* [WHAT YOU SHOULD DO]: Repeat only the lines from the one containing "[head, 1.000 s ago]" to the final line below, exactly as they read, and leave every picture out.

====

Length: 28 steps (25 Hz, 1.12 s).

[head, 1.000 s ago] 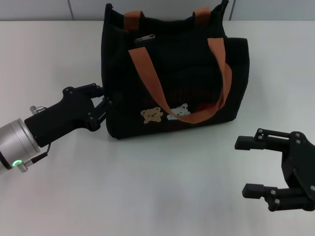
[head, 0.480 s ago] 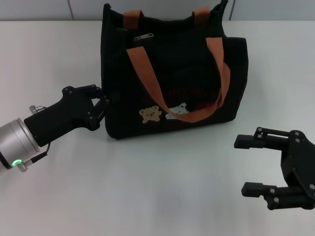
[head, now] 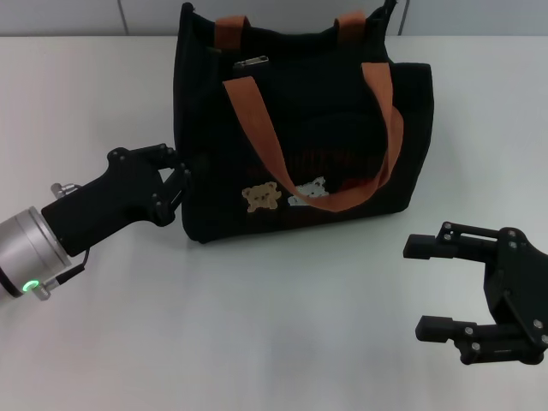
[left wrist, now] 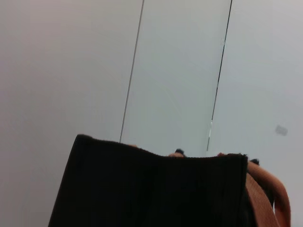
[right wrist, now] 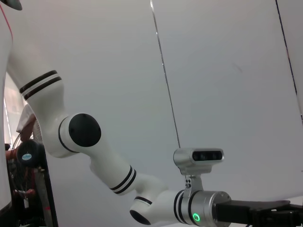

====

* [WRITTEN RESPONSE]:
[head, 1.000 s ago] 
[head, 0.480 s ago] 
[head, now] 
[left wrist, now] 
[right wrist, now] 

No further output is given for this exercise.